In Modern, over 80% of top tier decks either ended up banned or unplayable during our three year window. You can't simply save up your money, punk down $1000-$2000 on a tier one deck of your choice, and play competitive Magic forever. That's just not how Modern works.

Come to think of it, Modern looks a lot like a rotating format. The average competitive lifespan of a Modern deck is around two years, which just so happens to be the traditional lifespan of a Standard deck, before the rotation schedule changed to 18 months. Sure, you could get lucky and pick Jund or Affinity and beat the odds, but chances are you are going to spend your hard earned money on UWR Control, Delver, Pod, or Twin. 

Rotation works in Standard for two reasons. First, we know it's coming, so we can prepare. If you get caught holding Khans of Tarkir and Fate Reforged cards in April, you have no one to blame but yourself. Second, even at current inflated prices, Standard decks are cheaper than Modern decks, ranging from $324 to $740 for the top six decks in the format. A Standard deck only costs one-third of buying a Modern deck. Spending $500 on 18 months of entertainment is justifiable for quite a few people; spending $2000 for two years of entertainment is not.

Rotation doesn't work for Modern because it is typically enforced by bannings. Predicting bans is in the best case guesswork. In the worst case it's like playing the lottery. As such, we can't prepare for Modern rotation like we can in Standard. Just ask the player who bought into Pod last December and Twin this December, or players that bought decks that were good against Pod or Twin. More importantly, rotation doesn't work in Modern because the decks are so expensive. If you are going to spend $1500 on a deck, you want to know you are going to be able to play that deck for years, like Miracles, Shardless Bug, or Delver in Legacy. Unfortunately, that isn't how Modern works. To buy a tier deck, you need to spend Legacy-like money, but do so knowing your deck has a Standard-esque lifespan.

What's the Answer?

Let's bring things back around to the question that started it all, "What would I tell a new player about getting into competitive Modern?" I'm not sure there is a good answer. You can try to pick a less-expensive tier two deck and hope it breaks out, but your odds are slim. Chance are you'll wind up with a tier three deck that isn't very competitive over the long haul. You can pick a tier one deck, but your odds aren't much better that it will have a lifespan of longer than two years and your initial investment is much higher. If things don't work out your bank account takes a bigger hit. As such, I can't give you one deck you should buy, but I do have three options for you.

1. Don't Play Competitive Modern

I'm not going to tell you to stay away from Modern all together, because the format can be super fun. The card pool is large enough that there is a ton of room for brewing, and it is possible to build a pet deck that can perform well, maybe not "win a Grand Prix" well, but certainly "win my FNM" well.
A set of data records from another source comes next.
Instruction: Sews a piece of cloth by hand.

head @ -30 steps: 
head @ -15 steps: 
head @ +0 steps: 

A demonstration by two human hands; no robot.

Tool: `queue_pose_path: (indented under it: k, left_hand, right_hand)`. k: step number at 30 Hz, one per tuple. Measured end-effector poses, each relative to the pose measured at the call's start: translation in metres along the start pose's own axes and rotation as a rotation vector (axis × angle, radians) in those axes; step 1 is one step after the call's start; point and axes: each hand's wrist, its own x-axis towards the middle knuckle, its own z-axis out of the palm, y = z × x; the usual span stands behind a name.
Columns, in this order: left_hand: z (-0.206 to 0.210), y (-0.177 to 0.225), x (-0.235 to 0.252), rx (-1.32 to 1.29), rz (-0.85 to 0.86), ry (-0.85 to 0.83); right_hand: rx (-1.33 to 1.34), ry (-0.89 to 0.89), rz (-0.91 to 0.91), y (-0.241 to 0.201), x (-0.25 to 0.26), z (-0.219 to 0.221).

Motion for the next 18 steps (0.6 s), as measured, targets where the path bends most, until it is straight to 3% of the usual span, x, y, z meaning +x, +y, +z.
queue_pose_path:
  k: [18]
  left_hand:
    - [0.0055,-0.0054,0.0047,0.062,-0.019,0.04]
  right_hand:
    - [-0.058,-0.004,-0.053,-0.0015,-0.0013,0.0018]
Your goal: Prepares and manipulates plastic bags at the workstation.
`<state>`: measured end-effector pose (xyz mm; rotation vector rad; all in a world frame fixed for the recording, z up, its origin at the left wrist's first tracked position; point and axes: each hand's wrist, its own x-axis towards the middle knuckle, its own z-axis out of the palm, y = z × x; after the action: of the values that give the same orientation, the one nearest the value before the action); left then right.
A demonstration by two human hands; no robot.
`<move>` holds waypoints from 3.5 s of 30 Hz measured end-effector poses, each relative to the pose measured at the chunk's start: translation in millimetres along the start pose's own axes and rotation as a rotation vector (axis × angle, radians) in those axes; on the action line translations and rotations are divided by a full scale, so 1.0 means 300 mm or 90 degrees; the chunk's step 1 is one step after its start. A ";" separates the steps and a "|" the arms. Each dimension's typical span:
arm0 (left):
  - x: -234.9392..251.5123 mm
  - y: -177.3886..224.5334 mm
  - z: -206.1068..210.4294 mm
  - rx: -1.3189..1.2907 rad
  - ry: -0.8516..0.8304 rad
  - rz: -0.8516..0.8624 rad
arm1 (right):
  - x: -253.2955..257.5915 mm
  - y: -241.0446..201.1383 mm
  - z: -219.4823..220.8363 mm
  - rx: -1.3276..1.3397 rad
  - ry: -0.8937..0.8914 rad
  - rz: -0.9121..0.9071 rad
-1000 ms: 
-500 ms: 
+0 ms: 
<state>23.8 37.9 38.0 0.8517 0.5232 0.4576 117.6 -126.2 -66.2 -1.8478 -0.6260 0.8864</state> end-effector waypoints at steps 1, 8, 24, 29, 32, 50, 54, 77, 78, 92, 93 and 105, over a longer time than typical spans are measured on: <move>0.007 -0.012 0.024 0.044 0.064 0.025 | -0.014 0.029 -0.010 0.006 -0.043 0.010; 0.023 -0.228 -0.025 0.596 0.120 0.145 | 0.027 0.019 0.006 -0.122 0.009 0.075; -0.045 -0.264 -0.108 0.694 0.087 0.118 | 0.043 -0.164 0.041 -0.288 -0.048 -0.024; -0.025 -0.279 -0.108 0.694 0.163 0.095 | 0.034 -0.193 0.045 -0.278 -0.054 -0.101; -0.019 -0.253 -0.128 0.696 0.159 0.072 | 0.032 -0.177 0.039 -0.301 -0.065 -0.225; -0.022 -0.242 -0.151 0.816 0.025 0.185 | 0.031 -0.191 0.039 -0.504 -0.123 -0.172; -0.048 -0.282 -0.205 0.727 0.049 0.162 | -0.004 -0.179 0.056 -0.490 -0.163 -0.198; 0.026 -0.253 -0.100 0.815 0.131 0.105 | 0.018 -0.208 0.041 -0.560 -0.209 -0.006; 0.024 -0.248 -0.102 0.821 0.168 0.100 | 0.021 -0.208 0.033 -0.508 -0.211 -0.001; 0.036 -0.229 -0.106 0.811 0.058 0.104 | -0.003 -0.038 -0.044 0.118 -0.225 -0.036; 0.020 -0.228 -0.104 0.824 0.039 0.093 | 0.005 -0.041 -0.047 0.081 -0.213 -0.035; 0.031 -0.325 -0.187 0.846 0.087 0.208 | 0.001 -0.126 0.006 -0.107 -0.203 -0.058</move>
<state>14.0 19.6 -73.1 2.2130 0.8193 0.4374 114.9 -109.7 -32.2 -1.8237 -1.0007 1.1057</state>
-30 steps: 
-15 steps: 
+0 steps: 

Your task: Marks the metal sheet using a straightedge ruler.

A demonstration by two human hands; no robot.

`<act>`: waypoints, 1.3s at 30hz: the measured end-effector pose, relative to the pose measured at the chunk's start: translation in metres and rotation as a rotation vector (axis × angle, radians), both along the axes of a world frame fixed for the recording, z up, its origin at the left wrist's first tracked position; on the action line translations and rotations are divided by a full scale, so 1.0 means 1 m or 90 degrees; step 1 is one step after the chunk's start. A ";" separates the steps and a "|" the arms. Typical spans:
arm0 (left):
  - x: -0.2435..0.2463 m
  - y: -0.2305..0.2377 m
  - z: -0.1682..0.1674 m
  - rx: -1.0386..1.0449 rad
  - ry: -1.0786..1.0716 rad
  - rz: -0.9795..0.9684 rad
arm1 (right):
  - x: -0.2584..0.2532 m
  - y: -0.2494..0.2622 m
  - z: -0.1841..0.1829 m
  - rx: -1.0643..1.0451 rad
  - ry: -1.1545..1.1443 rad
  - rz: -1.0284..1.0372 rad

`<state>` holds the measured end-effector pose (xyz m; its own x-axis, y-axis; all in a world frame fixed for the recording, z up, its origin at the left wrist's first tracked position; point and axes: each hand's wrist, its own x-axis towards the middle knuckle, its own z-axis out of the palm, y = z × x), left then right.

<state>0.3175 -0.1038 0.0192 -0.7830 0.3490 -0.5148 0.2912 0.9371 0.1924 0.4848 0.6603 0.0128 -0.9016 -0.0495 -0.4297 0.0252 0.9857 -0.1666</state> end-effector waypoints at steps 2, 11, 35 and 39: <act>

Maybe the solution is to use Standard to get your competitive juices flowing, and play Modern for fun with brews or budget decks. You might not win all that much, but at least you aren't going to lose a house payment because of a unforeseeable banning or shift in the meta. 

2. Build the Best Tier Three Deck You Can Afford, and Practice Like Crazy

The benefit of building a lower tier deck is two-fold. First, you don't really have to worry about it getting banned — unless you pick Storm. Wizards tends to ban Storm cards willy-nilly. Second, how much worse can it get, it's already tier three. We see examples all the time of players who can perform well at tournaments with odd-looking decks simply because they are really good at piloting them, and opponents don't know how to play against them. One pet example is UW Emeria. The deck is clearly in the lower tiers of Modern by any measure, but it is powerful. If you are willing to put in hours and hours of practice and learn the deck inside and out, it is good enough to reward you with a Top 8 at a SCG Tour event. I'm sure this statement is true of many other decks as well. If you are willing to outwork your opposition, you can overcome the price difference between decks and play a deck that is, more or less, ban and meta-shift proof. 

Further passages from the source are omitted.